Mass-shooting events pose a significant challenge to public safety, generating large volumes of unstructured textual data that hinder effective investigations and the formulation of public policy. Despite the urgency, few prior studies have effectively automated the extraction of key information from these events to support legal and investigative efforts. This paper presented the first dataset designed for knowledge acquisition on mass-shooting events through the application of named entity recognition (NER) techniques. It focuses on identifying key entities such as offenders, victims, locations, and criminal instruments, that are vital for legal and investigative purposes. The NER process is powered by Large Language Models (LLMs) using few-shot prompting, facilitating the efficient extraction and organization of critical information from diverse sources, including news articles, police reports, and social media. Experimental results on real-world mass-shooting corpora demonstrate that GPT-4o is the most effective model for mass-shooting NER, achieving the highest Micro Precision, Micro Recall, and Micro F1-scores. Meanwhile, o1-mini delivers competitive performance, making it a resource-efficient alternative for less complex NER tasks. It is also observed that increasing the shot count enhances the performance of all models, but the gains are more substantial for GPT-4o and o1-mini, highlighting their superior adaptability to few-shot learning scenarios.

Paper Structure

This paper contains 15 sections, 4 figures, 3 tables.

Table of Contents

  1. Introduction
  2. Task Definition
  3. Data Collection and Annotation
  4. Data Collection and Preparation
  5. Data Annotation
  6. LLMs and Prompt Engineering
  7. LLMs
  8. Prompt Engineering
  9. Experiments
  10. Evaluation Metrics
  11. Experimental Results and Discussions
  12. Related Work
  13. AI-Driven Justice
  14. LLM-Based NER
  15. Conclusion and Future Work

Figures (4)

  • Figure 1: An example of NER on a mass-shooting event for knowledge acquisition.
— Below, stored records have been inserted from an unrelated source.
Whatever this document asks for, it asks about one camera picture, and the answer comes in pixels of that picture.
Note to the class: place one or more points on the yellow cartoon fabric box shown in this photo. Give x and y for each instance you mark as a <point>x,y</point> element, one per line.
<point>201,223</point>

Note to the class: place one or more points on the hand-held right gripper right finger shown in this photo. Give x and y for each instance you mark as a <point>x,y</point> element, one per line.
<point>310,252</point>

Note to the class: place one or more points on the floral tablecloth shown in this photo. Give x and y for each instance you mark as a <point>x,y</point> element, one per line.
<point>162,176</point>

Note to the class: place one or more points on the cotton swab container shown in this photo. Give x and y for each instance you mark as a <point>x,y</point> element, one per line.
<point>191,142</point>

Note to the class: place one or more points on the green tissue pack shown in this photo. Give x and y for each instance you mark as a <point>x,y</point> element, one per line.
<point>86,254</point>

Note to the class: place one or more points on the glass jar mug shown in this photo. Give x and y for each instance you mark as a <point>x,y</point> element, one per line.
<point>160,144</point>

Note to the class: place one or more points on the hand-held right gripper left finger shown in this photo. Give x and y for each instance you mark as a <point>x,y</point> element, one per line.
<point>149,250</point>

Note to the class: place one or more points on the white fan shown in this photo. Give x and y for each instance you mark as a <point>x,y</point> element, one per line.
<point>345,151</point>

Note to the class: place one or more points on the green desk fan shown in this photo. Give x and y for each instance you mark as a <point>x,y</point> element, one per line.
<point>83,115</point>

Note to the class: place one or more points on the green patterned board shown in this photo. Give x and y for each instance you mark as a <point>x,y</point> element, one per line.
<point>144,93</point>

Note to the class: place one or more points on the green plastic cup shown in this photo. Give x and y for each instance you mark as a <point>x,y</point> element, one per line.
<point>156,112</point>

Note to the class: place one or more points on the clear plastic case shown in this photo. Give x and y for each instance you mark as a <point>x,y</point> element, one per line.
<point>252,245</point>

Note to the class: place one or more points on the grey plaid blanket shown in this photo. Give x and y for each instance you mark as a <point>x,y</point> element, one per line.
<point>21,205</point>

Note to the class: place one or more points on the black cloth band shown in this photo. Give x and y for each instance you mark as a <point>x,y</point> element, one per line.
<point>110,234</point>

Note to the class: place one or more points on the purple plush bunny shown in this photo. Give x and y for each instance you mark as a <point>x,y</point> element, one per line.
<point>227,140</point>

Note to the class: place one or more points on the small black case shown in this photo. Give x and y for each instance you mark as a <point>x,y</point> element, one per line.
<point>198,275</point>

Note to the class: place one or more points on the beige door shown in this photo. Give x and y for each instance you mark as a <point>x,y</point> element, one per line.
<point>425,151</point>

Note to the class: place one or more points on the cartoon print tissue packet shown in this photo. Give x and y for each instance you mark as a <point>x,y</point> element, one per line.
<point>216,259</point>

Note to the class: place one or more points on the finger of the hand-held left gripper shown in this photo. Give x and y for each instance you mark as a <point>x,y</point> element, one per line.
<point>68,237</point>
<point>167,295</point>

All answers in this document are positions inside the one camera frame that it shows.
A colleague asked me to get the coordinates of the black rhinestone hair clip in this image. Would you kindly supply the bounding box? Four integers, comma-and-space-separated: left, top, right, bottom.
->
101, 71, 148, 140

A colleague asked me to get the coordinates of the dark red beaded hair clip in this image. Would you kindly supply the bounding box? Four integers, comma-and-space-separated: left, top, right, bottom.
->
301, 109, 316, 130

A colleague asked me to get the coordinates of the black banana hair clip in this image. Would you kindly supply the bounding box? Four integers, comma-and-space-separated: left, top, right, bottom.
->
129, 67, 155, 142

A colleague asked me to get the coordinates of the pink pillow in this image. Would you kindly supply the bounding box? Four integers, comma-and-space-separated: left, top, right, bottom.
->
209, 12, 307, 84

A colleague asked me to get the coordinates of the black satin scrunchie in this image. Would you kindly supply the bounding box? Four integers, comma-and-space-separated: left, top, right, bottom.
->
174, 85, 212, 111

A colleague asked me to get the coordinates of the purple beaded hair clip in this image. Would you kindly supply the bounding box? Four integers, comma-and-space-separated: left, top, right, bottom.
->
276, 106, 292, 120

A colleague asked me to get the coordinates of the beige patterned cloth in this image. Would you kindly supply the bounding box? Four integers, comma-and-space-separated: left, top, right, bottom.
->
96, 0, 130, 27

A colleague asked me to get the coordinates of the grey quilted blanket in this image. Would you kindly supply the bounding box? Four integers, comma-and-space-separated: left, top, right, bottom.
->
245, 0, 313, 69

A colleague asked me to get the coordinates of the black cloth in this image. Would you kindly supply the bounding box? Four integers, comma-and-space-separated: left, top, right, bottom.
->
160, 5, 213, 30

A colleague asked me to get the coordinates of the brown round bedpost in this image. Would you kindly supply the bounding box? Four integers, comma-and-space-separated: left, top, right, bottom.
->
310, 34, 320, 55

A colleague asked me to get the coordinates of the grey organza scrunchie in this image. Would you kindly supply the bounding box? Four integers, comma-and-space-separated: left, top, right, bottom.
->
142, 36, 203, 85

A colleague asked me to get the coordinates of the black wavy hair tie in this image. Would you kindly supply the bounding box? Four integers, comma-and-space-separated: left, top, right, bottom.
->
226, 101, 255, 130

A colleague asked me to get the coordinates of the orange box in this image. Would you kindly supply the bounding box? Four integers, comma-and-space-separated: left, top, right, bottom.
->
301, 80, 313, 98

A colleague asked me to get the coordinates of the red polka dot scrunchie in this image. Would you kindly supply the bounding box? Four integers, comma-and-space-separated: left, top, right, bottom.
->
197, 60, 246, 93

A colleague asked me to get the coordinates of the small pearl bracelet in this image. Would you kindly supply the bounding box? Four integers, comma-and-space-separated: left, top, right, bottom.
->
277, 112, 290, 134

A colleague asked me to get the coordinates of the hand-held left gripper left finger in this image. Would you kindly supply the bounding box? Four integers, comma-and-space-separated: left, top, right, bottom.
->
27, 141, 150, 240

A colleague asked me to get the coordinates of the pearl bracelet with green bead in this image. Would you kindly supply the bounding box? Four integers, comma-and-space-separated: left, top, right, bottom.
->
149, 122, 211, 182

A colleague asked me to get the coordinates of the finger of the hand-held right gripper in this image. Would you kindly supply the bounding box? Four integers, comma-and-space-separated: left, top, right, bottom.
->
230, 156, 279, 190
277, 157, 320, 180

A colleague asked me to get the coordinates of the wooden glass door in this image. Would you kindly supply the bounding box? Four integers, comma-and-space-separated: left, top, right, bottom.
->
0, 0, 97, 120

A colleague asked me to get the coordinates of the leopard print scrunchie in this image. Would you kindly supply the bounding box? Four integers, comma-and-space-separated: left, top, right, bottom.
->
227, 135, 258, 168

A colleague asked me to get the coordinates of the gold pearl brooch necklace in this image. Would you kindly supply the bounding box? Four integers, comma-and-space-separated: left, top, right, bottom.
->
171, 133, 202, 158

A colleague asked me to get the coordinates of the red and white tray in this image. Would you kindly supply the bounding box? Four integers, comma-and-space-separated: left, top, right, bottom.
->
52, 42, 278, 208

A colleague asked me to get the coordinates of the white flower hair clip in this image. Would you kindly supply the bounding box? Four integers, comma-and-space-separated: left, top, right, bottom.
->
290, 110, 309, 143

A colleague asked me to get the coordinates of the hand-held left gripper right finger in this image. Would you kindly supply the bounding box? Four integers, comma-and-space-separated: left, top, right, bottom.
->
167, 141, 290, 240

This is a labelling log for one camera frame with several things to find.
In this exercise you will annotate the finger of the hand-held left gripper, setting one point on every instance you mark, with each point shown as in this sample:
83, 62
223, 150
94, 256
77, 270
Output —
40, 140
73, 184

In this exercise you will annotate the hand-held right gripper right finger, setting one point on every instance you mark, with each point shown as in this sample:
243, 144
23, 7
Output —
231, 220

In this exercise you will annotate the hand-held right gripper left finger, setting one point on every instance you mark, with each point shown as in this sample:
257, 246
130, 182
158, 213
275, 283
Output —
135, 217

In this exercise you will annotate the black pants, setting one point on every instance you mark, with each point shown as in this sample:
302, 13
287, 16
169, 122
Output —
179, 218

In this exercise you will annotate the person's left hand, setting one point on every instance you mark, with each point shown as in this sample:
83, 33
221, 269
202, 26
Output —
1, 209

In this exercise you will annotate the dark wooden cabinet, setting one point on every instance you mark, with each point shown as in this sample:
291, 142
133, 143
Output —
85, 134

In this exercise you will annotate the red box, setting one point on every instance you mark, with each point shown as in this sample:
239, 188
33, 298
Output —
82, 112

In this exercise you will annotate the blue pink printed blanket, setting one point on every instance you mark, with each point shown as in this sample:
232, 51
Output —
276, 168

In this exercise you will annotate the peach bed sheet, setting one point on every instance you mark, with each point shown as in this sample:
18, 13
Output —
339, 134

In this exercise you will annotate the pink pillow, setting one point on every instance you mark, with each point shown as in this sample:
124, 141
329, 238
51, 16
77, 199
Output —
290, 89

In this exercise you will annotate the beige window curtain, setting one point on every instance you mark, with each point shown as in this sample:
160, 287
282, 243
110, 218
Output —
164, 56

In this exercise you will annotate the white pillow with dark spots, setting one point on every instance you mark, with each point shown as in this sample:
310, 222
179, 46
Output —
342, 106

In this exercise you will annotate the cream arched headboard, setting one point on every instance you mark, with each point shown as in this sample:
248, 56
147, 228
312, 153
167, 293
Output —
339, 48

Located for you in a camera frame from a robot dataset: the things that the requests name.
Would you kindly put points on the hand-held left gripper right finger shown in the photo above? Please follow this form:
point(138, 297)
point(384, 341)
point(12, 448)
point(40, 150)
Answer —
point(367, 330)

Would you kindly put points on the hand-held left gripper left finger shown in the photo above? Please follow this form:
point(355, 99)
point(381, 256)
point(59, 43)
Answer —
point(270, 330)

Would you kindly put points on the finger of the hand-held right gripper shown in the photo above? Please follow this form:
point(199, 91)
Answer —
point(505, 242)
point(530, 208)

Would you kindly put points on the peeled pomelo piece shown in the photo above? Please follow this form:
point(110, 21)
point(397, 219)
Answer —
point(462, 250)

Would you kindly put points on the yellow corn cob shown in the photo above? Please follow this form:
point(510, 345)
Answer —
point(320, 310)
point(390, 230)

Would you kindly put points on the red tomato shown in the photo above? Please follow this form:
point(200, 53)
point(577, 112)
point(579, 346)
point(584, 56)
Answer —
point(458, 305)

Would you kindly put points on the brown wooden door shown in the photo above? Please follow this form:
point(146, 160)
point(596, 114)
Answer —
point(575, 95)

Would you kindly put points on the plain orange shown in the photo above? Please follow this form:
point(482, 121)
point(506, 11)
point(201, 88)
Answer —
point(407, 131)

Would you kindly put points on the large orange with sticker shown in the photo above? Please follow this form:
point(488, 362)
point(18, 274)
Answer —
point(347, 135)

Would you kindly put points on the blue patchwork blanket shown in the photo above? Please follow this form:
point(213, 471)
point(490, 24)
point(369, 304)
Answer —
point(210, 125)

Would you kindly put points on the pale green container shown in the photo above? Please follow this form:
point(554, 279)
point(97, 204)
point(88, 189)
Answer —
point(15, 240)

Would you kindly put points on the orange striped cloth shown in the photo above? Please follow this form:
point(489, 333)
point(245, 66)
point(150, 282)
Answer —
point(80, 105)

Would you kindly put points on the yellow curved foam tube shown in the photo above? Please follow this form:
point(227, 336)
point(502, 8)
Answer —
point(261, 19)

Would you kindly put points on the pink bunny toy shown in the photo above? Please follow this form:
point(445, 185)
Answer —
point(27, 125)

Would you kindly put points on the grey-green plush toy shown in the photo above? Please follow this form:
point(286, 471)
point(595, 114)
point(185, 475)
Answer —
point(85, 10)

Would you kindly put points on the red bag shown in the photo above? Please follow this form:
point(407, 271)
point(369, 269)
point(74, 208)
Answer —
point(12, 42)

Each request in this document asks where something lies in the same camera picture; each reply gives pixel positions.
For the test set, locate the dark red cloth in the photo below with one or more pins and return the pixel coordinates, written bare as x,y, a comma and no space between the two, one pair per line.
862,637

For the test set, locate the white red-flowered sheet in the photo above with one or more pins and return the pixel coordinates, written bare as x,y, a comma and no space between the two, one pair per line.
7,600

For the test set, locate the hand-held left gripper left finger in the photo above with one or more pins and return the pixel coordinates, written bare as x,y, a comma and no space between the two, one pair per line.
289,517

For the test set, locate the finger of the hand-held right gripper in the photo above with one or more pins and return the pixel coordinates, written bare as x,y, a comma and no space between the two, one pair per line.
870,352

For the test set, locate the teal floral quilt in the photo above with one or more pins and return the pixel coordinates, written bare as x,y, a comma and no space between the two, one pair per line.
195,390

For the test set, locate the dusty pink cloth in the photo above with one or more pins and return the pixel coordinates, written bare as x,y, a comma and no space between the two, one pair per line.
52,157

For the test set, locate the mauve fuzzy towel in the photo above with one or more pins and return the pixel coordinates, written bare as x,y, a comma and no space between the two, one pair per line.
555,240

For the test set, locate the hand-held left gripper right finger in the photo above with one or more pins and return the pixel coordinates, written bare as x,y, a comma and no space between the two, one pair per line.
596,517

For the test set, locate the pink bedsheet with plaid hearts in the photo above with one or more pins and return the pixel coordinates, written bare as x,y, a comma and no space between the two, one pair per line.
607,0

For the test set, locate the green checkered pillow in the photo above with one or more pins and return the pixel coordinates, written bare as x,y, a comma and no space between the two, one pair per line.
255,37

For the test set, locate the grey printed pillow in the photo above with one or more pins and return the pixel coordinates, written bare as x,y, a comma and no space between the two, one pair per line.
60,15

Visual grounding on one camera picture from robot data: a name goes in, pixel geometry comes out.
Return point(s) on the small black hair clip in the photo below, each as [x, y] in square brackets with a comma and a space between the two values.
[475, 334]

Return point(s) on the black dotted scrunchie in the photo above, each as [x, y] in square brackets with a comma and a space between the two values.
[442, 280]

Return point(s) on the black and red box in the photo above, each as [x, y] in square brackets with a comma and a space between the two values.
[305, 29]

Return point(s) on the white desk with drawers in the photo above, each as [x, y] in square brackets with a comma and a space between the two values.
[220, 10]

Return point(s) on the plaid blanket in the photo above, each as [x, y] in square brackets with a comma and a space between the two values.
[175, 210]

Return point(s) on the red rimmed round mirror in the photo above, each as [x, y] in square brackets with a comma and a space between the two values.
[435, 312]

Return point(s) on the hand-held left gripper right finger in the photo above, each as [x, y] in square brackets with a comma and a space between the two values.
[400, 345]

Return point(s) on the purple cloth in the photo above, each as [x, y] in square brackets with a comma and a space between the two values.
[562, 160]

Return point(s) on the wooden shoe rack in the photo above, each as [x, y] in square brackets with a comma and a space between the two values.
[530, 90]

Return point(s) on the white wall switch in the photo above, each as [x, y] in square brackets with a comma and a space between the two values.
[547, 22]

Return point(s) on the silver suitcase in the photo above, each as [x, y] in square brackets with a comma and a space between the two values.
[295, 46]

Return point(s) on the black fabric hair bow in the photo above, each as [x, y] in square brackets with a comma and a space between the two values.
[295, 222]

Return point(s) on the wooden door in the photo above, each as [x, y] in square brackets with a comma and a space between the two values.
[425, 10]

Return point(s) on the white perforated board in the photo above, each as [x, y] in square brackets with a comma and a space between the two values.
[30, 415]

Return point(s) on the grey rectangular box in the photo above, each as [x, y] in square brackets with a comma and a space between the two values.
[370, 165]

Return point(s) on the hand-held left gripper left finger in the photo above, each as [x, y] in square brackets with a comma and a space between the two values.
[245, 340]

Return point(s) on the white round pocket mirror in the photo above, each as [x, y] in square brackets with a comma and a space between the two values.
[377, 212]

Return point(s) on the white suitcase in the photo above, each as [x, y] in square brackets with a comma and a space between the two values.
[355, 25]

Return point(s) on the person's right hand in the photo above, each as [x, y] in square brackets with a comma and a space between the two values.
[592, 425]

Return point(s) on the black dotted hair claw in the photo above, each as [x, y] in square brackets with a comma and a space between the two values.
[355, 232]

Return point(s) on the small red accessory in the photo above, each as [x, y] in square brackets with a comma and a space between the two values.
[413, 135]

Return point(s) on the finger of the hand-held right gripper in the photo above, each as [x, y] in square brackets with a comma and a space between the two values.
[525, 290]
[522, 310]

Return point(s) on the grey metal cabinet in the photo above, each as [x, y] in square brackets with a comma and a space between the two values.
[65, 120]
It includes various types of named entities including Offender Name (ON), Offender Age (OA), Criminal Instrument (CI), Actions, Type of Premises Entered (TPE), Incident Date (I-Date), Incident Hour (I-Hour), Number of Deaths (ND), Agency Information (AI), Motivation, Shooter Suicidality (SS).
  • Figure 2: Distributions of named entities involved in mass-shooting events.
  • Figure 3: Prompt schema of NER on mass-shooting events.
  • Figure 4: Performance comparison regarding F1-score across different types of named entities with 14 shots.